***
Zdezorientowany rozglądnąłem się po pomieszczeniu. Byłem cały obolały, dlatego odruchowo zacząłem rozmasowywać sobie kark. Dopiero kiedy w kącie zauważyłem śpiącą dziewczynę, przypomniały mi się poprzednie wydarzenia i odpowiedni ich szyk. Przestało już padać, pomyślałem. Ale gdzie konie?! Wejście do szopy było uchylone - musiały uciec. Zagryzłem wargi, ale jednocześnie pomyślałem, jak dobrym pomysłem okazało się zdjęcie siodeł i zabezpieczenie wodzy. W rogu leżał cały pozostawiony osprzęt, czyli jeszcze, że nikt ich nie ukradł. Wstałem, chciałem jak najszybciej znaleźć wierzchowce. Spojrzałem na dziewczynę, ale w gruncie rzeczy doszedłem do wniosku, iż nie będę jej rozbudzać.
Kiedy znalazłem się przed budynkiem, rozglądnąłem się niepewnie. W jakim kierunku mam iść?
- HOLLY, HOLLY! - zacząłem krzyczeć. - RED ROYAL!
Nic się nie wydarzyło. Powtórzyłem procedurę jeszcze kilka razy. W końcu, zamiast ujrzeć zwierzęta galopem biegnące do mnie, wyrwałem ze snu Adę.
- Co ty robisz? Dlaczego mnie nie obudziłeś? Gdzie są konie? - potok słów wypłynął z ust rozespanej dziewczyny.
- Konie chyba uciekły, nie ma ich w szopie. Wołam je. Nie obudziłem, bo... nie chciałem.
Dziewczyna prychnęła.
- Nie, bo nie masz gdzie zostawić siodeł.
- Nieprawda. Gdyby złodziej przyszedł podczas twojego snu, raczej byś mu nie przeszkodziła. Poza tym możemy chyba zamknąć na skobel - odburknąłem szybko. Kiedy sprzęt był już bezpieczny, rozpoczęliśmy właściwe poszukiwania. Hollywood ukazał się nam już za pobliskim laskiem, cały i zdrowy. Spokojnie rozplątałem mu wodze i nagle... Zza lasku, jakieś 100 metrów od nas, wyłonił się rozwścieczony farmer z widłami.

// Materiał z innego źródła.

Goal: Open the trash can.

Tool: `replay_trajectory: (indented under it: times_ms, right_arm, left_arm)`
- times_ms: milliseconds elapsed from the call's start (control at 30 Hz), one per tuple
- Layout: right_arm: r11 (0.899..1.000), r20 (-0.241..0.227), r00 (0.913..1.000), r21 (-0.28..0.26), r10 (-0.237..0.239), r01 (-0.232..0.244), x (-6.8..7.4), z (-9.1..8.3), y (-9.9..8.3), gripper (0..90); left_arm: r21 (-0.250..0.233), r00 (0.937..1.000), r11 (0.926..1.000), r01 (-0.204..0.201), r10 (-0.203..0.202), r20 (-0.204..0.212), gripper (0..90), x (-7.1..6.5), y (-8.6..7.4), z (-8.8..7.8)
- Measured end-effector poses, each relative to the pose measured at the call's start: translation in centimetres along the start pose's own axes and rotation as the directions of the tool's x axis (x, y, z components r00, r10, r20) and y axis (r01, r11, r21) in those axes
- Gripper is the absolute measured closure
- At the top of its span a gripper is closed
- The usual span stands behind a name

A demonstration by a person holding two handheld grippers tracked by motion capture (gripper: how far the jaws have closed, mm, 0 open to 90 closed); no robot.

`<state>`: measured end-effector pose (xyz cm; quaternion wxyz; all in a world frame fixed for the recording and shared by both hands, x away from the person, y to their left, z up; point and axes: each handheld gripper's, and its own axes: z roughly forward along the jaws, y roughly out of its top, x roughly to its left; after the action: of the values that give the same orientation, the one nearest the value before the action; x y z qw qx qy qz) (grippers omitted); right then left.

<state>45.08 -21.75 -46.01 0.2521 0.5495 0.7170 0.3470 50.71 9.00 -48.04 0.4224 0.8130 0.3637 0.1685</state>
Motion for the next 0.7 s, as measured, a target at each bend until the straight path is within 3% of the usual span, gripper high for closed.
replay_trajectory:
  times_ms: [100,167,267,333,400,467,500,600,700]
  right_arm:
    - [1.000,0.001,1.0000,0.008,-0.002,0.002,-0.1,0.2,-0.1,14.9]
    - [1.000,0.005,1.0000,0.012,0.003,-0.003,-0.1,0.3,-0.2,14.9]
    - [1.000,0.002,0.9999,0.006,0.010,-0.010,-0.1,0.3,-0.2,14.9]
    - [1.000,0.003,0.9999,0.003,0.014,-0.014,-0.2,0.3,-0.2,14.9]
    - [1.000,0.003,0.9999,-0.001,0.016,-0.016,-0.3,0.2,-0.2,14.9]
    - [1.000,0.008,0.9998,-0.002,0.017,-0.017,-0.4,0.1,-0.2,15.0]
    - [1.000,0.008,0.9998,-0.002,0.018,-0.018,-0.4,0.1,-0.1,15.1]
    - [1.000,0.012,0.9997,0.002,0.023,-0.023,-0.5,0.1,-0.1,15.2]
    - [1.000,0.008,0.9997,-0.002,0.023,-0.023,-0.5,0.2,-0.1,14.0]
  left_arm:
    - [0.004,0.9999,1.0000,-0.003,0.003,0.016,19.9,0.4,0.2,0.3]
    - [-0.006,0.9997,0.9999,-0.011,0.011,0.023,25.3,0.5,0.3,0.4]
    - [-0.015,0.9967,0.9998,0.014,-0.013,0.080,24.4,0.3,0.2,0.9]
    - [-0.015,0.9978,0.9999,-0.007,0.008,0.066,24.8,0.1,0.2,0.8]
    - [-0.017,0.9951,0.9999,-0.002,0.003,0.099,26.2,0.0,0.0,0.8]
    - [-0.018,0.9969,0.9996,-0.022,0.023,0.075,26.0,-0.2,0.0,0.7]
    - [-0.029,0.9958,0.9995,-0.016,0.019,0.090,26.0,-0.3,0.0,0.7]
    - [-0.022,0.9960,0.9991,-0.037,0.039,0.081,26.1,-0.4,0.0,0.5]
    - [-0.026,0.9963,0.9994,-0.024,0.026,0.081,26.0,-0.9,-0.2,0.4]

- TEN KOŃ PODEPPPTAŁ MMI PPPOLE, ZAPPŁACI MI JESZCZE ZAAA TO! - wyraźnie podpity człowiek, ale jeszcze utrzymujący równowagę, skierował narzędzie na sztorc i ruszył biegiem w naszym kierunku. Byłem kompletnie przerażony, taki może nam zrobić poważną krzywdę!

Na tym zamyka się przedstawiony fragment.